Yazdegerd III, the last Sasanian King, died ten years after he lost his empire to the newly-formed Muslim Caliphate. He tried to recover some of what he lost with the help of the Turks and the Tatars, but they were easily defeated by Muslim armies. Then, he sought the aid of the Chinese, but they refused to help him. He is believed to have lived on the borders of Islamic Persia. Some historians say that he lived inside Islamic Persia.
The Arab empire, ruled by the Umayyad Dynasty, was the largest state in history up to that point. It stretched from the Iberian Peninsula to the Indus River, from the Aral Sea to the southern tip of the Arabian Peninsula. The Umayyads borrowed heavily from Persian and Byzantine administrative systems and moved their capital to Damascus, in the center of their empire. The Umayyads would rule Persia for a hundred years.
The Arab conquest dramatically changed life in Persia. Arabic became the new lingua franca and Islam quickly replaced Zoroastrianism; and mosques were built. A new language, religion, and culture were added to the Persian cultural milieu. During this time and because of the vast reaches of the Arab empire, many Persian scientists had a direct impact on the European Renaissance centuries later (See full list here).
In 750 the Umayyads were ousted from power by the Abbasid family. By that time, Persians had come to play an important role in the bureacracy of the empire[1]. The caliph Al-Ma'mun, whose mother was Persian, moved his capital away from Arab lands into Merv in eastern Persia. It was he who later founded the House of Wisdom in Baghdad, based on the Persian Jondishapour.
But political unrest continued. In 819, East-Persia was conquered by the Persian Samanids, the first native rulers after the Arabic conquest. They made Samarqand, Bukhara and Herat their capitals and revived the Persian language and culture. It was approximately during this age, when the poet Firdawsi finished the Shah Nameh, an epic poem retelling the history of the Persian kings; Firdawsi completing the poem in 1008.
In 913, West-Persia was conquered by the Buwayhid, a native Persian tribal confederation from the shores of the Caspian Sea. They made the Persian city of Shiraz their capital. The Buwayids destroyed Islam's former territorial unity. Rather than a province of a united Muslim empire, Persia became one nation in an increasingly diverse and cultured Islamic world.
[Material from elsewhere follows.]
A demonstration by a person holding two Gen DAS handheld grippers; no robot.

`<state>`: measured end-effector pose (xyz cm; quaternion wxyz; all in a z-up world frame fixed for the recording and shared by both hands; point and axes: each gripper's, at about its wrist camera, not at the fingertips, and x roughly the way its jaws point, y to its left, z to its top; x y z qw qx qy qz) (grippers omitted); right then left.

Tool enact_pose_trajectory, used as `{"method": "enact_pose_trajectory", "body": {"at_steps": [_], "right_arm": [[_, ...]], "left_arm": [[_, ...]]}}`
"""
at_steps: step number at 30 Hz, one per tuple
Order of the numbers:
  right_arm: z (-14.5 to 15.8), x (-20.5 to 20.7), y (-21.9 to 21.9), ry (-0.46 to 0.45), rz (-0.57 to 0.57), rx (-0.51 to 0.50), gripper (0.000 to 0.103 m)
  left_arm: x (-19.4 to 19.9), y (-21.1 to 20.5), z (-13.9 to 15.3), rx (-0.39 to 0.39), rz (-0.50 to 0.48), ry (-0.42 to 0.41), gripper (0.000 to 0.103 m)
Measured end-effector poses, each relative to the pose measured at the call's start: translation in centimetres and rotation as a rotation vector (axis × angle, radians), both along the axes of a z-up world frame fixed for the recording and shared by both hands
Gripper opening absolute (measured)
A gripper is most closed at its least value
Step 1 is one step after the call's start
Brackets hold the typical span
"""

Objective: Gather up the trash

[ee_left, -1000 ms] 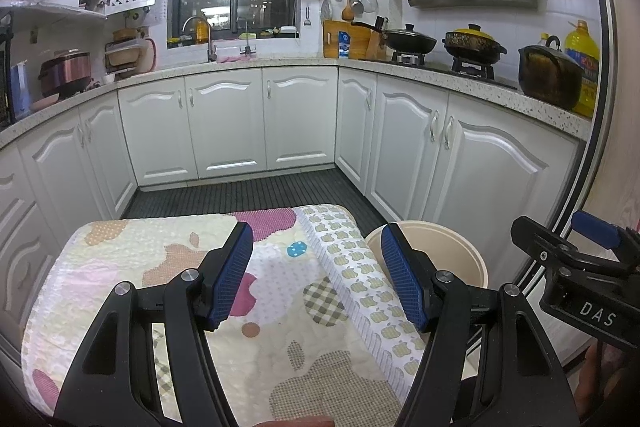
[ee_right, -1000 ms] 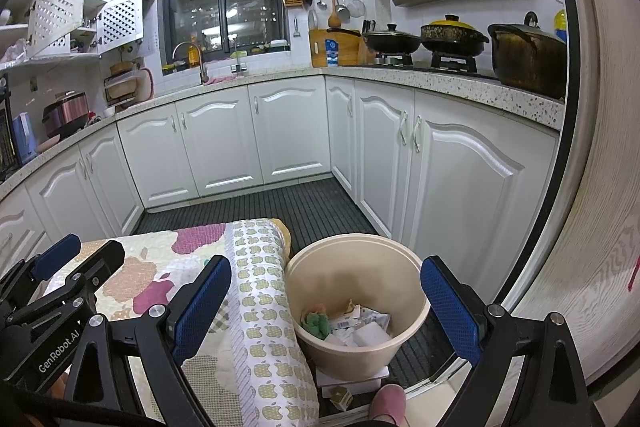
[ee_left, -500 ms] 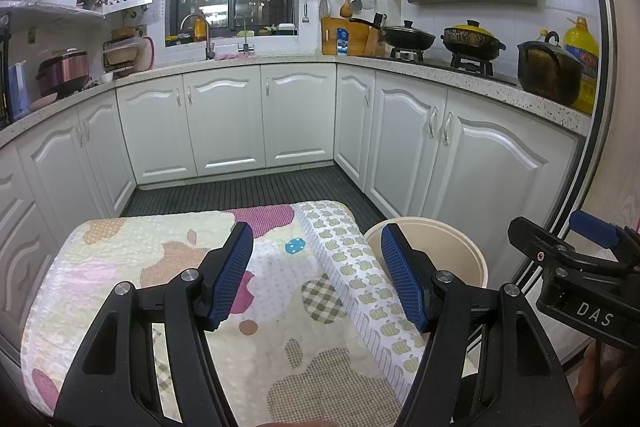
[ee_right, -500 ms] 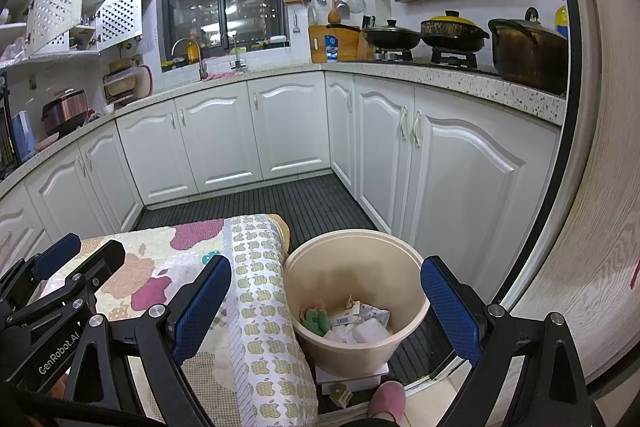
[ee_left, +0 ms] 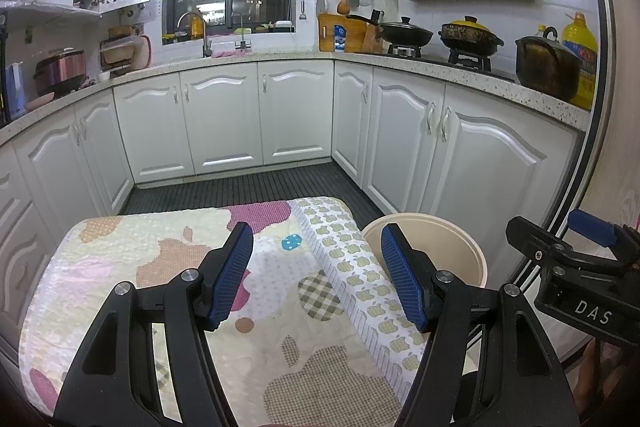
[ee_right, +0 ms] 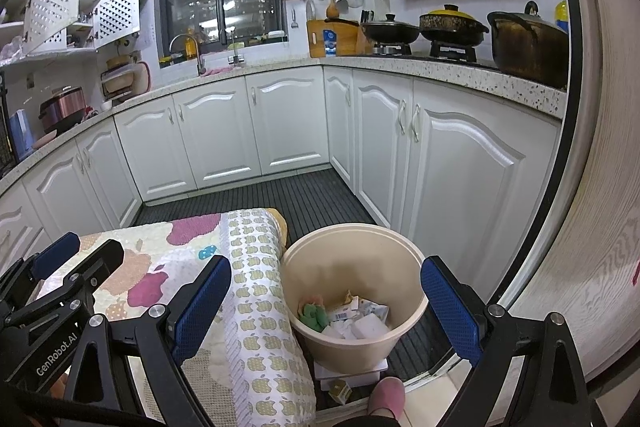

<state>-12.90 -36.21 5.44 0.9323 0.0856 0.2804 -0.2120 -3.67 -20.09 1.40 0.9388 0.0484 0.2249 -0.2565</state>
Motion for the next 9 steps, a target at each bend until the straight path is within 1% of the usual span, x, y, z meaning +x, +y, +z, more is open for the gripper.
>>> {"method": "enact_pose_trajectory", "body": {"at_steps": [3, 9], "right_arm": [[-0.1, 0.1, 0.0, 0.004, -0.001, -0.002, 0.094], [-0.7, 0.7, 0.3, 0.022, 0.011, 0.015, 0.094]], "left_arm": [[0.2, 0.1, -0.3, -0.004, -0.009, 0.006, 0.066], [1.1, 0.6, -0.8, 0.007, 0.005, 0.031, 0.066]]}}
The Muslim world was shaken again in 1037 with the invasion of the Seljuk Turks from the northeast. The Seljuks created a very large Middle Eastern empire and continued in the flowering of medieval Islamic culture. The Seljuks built the fabulous Friday Mosque in the city of Isfahan. The most famous Persian writer of all time, Omar Khayyám, wrote his Rubayat of love poetry during Seljuk times.
In the early 13th century the Seljuks lost control of Persia to another group of Turks from Khwarezmia, near the Aral Sea. The shahs of the Khwarezmid Empire ruled for only a short while, however, because they had to face the most feared conqueror in history: Genghis Khan.
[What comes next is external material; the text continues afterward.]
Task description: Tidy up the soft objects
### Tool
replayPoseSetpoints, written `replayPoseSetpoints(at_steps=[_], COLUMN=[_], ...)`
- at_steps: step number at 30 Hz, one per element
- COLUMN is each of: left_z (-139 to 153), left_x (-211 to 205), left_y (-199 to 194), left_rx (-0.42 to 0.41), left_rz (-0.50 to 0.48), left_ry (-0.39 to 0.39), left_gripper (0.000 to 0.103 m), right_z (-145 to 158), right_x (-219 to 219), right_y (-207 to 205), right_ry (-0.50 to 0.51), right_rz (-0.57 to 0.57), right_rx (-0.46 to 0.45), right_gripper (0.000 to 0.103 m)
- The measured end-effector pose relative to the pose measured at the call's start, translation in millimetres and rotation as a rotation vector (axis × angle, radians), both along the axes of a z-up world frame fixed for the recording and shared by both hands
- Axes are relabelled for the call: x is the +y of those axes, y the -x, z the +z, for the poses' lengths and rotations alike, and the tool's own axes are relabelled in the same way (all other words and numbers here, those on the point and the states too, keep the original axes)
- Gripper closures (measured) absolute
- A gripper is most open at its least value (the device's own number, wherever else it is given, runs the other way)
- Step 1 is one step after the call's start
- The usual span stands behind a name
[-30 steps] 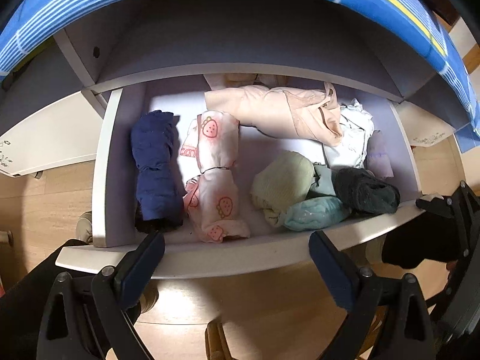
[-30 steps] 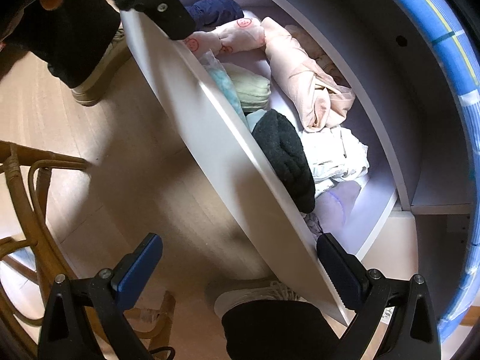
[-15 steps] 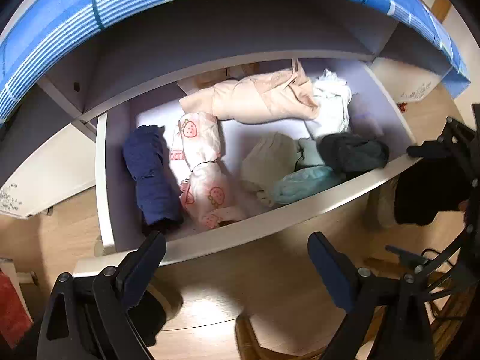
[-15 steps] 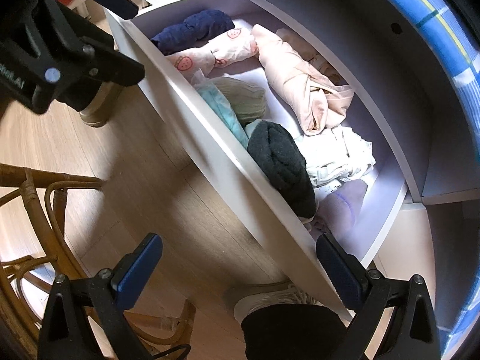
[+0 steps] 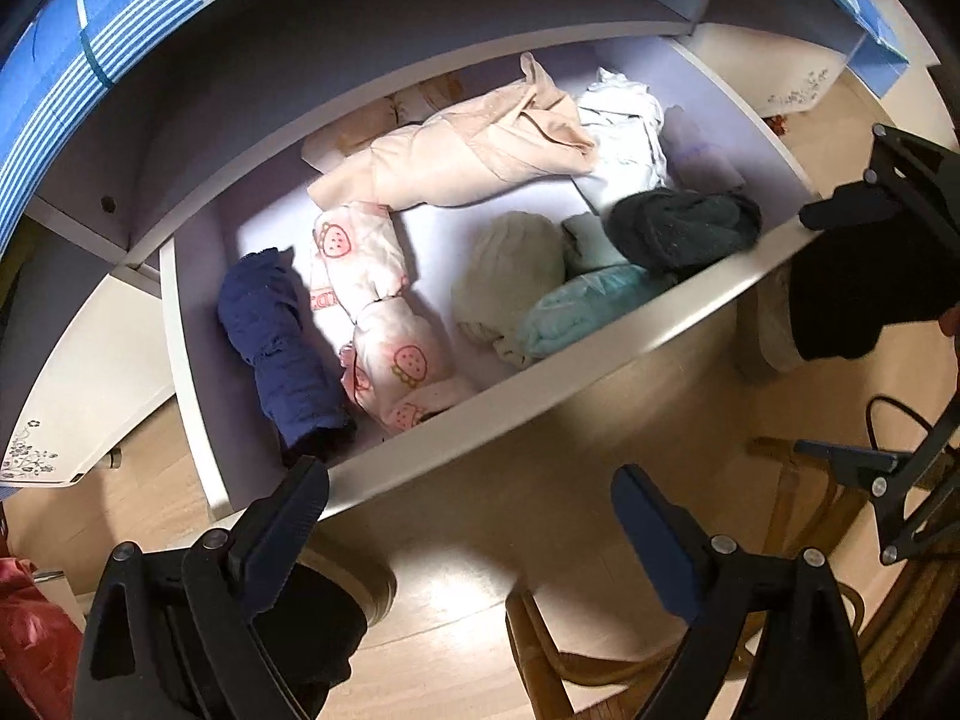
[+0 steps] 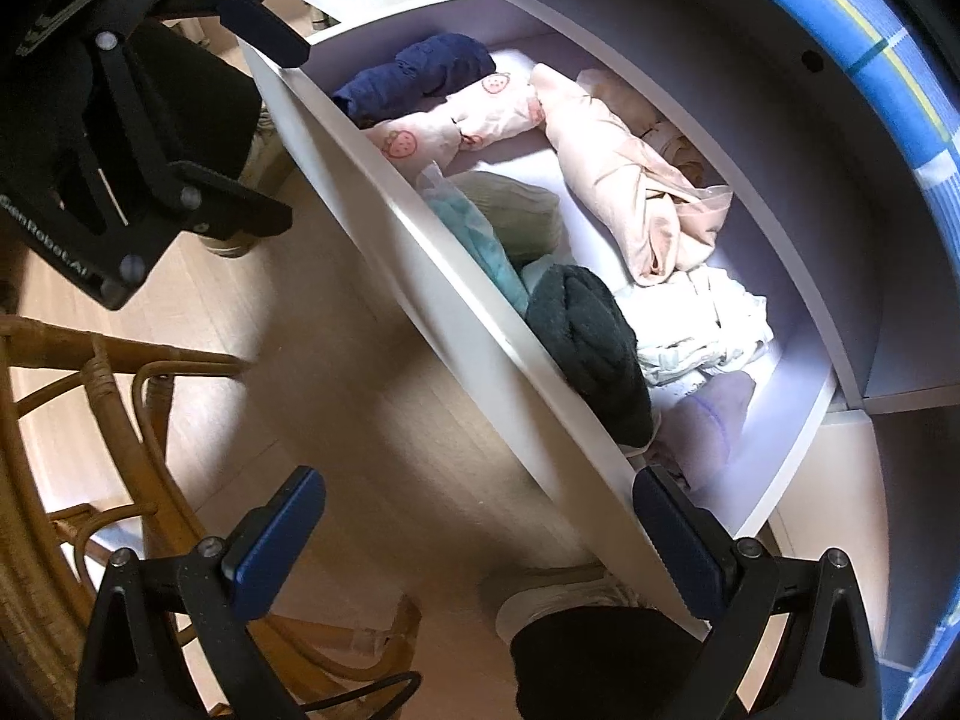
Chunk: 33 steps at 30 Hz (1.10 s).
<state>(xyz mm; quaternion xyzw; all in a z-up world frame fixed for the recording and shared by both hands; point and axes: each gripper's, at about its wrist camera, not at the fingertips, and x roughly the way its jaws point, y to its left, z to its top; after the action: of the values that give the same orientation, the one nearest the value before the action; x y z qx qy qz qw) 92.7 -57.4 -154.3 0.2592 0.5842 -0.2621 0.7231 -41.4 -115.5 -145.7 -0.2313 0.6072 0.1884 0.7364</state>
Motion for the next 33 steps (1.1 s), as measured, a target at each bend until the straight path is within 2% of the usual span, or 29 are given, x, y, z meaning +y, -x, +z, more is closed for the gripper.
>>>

Mosques with Persian names and designs in Tajikistan and Uzbekistan illustrate just how far east Persian culture extended due to their conquests.
In 1218, Genghis Khan sent ambassadors and merchants to the city of Otrar, on the northeastern confines of the Khwarizm shahdom. The governor of Otrar had these envoys executed. Genghis, out for revenge, sacked Otrar in 1219 and continued on to Samarkand and other cities of the northeast.
Genghis' grandson, Hulagu Khan, finished what Genghis had begun when he conquered Persia, Baghdad, and much of the rest of the Middle East from 1255 to 1258. Persia became the Ilkhanate, a division of the vast Mongol Empire.
In 1295, after Ilkhan Mahmud Ghazan converted to Islam, he renounced all allegiance to the Emperor Chengzong of Yuan China who had recently succeeded his grandfather Kublai Khan as Great Khan. The Ilkhans patronized the arts and learning in the fine tradition of Persian Islam; indeed, they helped to repair much of the damage of the Mongol conquests.